▸ **Work to be completed**
The answer must be a single number: how many lines of the entries below include "Highlight".
▽
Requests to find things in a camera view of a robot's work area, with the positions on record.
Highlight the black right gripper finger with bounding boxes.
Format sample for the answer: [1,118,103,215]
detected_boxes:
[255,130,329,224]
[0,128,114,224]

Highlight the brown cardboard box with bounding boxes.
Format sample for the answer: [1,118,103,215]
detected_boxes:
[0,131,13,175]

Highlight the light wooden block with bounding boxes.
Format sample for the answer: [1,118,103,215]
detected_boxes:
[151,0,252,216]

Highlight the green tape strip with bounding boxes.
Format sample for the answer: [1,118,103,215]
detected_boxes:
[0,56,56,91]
△
▽
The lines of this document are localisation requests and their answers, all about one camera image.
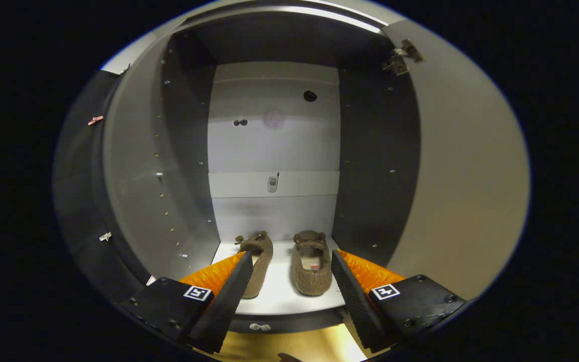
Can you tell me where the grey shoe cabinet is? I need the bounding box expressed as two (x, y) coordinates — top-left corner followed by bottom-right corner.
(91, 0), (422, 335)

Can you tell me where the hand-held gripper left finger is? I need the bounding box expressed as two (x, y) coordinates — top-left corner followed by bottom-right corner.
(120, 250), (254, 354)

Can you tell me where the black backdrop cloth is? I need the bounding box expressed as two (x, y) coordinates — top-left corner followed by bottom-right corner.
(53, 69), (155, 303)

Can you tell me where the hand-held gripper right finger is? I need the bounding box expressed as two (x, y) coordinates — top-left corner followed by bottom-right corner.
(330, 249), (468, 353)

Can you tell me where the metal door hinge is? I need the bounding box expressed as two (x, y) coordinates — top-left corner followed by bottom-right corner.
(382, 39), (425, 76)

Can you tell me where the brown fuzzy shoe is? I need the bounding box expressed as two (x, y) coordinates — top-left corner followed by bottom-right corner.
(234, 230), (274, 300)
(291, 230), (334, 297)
△
▽
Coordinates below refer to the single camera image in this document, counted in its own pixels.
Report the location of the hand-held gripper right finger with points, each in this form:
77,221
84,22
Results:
△
▸ **Exercise result**
4